Eat lots of fruit! Yes fruit is a healthy food, and an important part of your diet, however it is also packed with the sugar fructose, which although natural, is processed through the liver and can cause damage if eaten in excess. The sugars in fruit also have the same erratic effects on your blood sugar levels as a chocolate bar. A maximum of two or three portions a day is recommended. The main emphasis of your fresh food intake should be on vegetables. Eat as much as possible, and mix it up – think lots of colour and focus on getting plenty of greens like cabbage, watercress, spinach and broccoli.
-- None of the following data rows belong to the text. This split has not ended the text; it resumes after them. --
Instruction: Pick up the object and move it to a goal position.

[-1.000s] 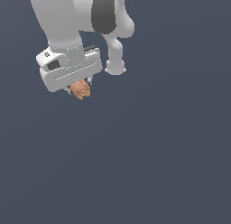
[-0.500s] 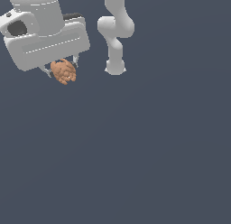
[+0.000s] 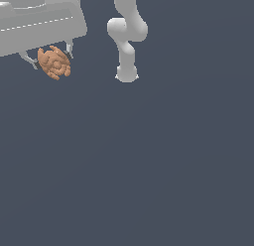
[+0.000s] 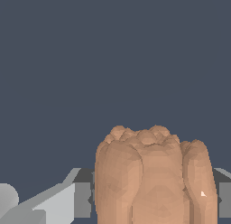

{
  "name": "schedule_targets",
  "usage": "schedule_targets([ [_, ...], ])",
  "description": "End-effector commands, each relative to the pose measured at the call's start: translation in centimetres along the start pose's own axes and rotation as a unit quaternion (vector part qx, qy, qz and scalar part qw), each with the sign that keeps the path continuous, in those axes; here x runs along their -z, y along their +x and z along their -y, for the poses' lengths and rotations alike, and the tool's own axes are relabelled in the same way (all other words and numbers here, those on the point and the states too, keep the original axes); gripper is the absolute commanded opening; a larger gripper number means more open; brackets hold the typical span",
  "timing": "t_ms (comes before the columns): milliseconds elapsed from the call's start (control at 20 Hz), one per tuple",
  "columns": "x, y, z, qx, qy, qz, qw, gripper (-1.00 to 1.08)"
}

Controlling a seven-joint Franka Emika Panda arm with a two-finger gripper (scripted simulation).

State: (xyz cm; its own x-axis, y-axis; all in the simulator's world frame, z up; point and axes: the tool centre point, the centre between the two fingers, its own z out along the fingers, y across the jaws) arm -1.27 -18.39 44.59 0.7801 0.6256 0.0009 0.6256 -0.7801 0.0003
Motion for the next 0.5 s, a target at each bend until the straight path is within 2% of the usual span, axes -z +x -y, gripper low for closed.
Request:
schedule_targets([
  [0,0.8,0.0,-0.3,0.000,0.000,0.000,1.0000,-1.00],
  [450,1.8,0.0,-0.8,0.000,0.000,0.000,1.0000,-1.00],
])
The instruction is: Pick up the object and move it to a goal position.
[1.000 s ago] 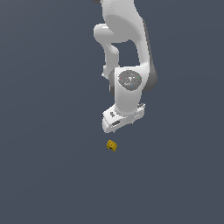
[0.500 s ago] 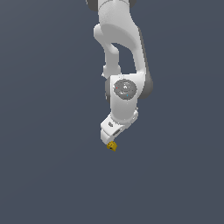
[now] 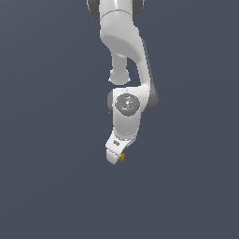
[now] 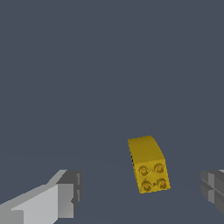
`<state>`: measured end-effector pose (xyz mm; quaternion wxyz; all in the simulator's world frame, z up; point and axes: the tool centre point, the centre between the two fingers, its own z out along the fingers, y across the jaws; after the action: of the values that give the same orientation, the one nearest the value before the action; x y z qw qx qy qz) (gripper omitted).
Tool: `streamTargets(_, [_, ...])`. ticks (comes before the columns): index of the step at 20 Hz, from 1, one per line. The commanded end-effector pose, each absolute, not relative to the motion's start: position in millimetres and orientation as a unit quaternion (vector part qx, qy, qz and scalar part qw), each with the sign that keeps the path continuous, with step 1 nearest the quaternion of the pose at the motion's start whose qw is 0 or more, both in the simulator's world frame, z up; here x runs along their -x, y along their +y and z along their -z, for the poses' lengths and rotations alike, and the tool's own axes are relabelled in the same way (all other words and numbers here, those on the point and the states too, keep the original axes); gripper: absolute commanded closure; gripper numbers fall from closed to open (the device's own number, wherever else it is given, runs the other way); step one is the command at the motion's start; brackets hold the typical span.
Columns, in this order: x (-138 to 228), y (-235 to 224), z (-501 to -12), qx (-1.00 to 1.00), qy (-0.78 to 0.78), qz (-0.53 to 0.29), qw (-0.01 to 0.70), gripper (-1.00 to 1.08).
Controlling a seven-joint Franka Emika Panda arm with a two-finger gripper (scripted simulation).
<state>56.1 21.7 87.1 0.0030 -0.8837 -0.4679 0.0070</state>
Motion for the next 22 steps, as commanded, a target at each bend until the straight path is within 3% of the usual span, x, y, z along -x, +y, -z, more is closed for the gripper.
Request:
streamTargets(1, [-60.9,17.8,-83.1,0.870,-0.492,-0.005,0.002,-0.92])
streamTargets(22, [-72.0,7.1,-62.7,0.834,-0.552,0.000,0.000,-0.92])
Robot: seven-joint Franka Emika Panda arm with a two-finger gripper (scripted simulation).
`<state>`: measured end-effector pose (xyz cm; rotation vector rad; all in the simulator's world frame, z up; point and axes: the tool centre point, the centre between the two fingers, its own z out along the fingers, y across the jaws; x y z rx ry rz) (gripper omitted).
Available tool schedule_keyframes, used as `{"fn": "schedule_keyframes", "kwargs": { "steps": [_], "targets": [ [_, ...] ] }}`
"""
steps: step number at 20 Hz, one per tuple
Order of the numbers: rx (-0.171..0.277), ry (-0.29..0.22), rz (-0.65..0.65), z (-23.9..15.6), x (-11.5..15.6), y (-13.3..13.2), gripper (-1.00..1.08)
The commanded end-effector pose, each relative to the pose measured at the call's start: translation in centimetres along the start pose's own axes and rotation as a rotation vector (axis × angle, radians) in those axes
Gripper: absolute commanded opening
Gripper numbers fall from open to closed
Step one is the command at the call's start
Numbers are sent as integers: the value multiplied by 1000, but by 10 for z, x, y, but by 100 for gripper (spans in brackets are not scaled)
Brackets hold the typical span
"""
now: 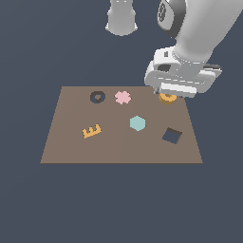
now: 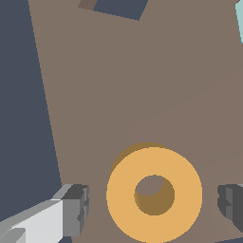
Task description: Insert a designated object into the corresponding slot on a board.
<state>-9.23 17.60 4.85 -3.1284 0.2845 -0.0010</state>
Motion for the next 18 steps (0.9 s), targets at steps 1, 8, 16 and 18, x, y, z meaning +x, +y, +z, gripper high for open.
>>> {"fn": "schedule_keyframes", "kwargs": {
  "steps": [1, 8, 16, 18],
  "targets": [
    [0, -1, 0, 4, 0, 0, 100],
    [0, -1, 0, 19, 0, 1, 100],
    [0, -1, 0, 19, 0, 1, -100],
    [0, -1, 0, 19, 0, 1, -100]
  ]
}}
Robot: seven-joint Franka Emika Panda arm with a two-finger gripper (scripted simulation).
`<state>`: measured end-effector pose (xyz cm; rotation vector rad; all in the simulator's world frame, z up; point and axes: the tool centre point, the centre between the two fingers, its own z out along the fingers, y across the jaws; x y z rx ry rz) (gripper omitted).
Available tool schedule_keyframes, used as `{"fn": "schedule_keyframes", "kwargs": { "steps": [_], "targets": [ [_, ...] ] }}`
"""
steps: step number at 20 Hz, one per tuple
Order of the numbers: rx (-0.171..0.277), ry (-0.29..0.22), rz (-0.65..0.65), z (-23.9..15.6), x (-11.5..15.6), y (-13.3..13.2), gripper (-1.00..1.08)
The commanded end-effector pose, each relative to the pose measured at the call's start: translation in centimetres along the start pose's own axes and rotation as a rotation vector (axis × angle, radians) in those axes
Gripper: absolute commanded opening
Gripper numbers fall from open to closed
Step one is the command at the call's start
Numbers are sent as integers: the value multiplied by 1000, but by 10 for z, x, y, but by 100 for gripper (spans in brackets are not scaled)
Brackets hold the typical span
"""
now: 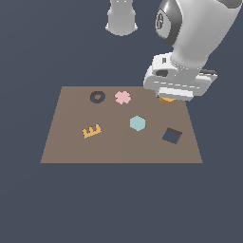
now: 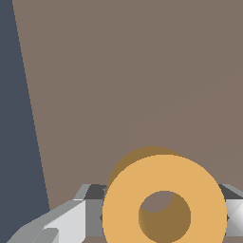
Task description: Insert a designated object into the corresponding slot on a board.
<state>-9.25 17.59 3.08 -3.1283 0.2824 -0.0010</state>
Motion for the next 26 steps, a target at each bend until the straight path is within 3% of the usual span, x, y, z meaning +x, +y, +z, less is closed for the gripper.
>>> {"fn": "schedule_keyframes", "kwargs": {
  "steps": [1, 7, 13, 19, 26],
  "targets": [
    [0, 0, 0, 0, 0, 0, -100],
    [0, 0, 31, 0, 5, 3, -100],
    [0, 0, 150, -1, 22, 15, -100],
    [0, 0, 359, -2, 49, 42, -100],
    [1, 1, 703, -5, 78, 97, -100]
  ]
}}
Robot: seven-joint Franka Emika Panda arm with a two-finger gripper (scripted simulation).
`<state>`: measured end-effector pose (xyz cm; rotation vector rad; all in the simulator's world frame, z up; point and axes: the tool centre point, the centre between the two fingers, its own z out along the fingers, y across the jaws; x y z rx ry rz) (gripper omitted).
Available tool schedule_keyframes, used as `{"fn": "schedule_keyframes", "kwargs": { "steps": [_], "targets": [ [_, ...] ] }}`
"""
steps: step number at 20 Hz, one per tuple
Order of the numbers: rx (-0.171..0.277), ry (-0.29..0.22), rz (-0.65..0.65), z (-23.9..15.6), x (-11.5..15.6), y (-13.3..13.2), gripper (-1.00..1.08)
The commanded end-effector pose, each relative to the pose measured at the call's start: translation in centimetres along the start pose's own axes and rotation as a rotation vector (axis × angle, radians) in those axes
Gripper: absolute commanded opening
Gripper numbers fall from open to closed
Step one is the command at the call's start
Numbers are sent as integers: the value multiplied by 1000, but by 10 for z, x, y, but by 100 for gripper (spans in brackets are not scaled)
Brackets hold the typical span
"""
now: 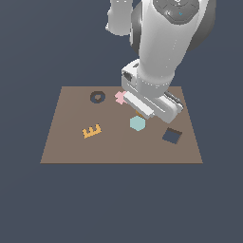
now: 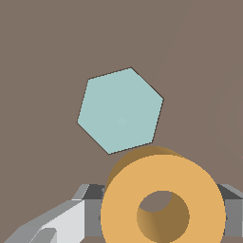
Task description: Insert a designated object into the corresponding slot on a board.
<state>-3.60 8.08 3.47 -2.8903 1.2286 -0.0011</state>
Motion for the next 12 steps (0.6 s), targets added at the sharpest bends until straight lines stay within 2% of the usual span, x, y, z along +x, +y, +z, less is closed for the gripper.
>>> {"fn": "schedule_keyframes", "kwargs": {
  "steps": [1, 7, 12],
  "targets": [
    [0, 0, 130, -1, 20, 13, -100],
    [0, 1, 437, -3, 57, 54, -100],
    [0, 1, 682, -4, 76, 95, -100]
  ]
}}
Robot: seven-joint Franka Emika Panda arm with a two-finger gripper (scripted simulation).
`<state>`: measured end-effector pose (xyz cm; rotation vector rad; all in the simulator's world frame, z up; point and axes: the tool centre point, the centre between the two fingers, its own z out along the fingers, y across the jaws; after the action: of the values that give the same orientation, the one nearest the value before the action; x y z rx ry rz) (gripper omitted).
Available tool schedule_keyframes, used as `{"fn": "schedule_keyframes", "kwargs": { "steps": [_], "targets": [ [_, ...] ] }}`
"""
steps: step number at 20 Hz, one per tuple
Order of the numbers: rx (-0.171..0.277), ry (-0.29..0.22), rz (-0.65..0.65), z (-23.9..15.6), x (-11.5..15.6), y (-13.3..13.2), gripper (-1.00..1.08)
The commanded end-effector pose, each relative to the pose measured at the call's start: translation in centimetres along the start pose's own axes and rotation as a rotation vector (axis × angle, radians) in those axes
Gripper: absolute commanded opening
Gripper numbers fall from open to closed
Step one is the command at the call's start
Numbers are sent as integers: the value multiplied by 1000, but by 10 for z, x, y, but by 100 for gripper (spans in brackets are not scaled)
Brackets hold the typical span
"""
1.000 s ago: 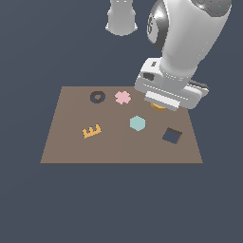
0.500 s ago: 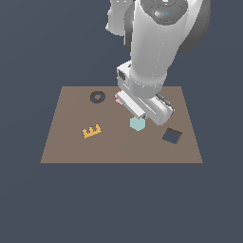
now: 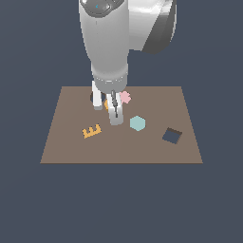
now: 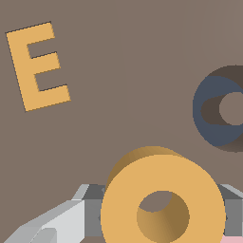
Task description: Insert a designated object into the corresponding slot on a board.
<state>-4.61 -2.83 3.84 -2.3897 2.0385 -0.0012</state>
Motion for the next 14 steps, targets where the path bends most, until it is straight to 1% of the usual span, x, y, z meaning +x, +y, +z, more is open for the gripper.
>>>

Eggs are bad for your cholesterol – Eggs do not raise your cholesterol. They are known as ‘perfect foods’ as they contain all the essential amino acids in perfect ratio. Up to 8 a week is perfectly healthy. Eggs may contain cholesterol but they do not affect your levels in a detrimental way. They in fact promote the rise of HDL cholesterol – which is the ‘good’ cholesterol that we need for our bodies to function, and they reduce the levels of LDL cholesterol, which is the damaging ‘bad’ cholesterol. A cholesterol and heart-friendly diet includes plenty of vegetables, fibre, lean proteins, eggs, a little whole grain, essential fats and moderate levels of natural saturated fats from red meat and butter. A diet which is conducive to high ‘bad’ cholesterol levels typically contains high levels of sugar, processed foods, ‘Trans’ fats and refined carbohydrates and little fresh food like vegetables and fibre.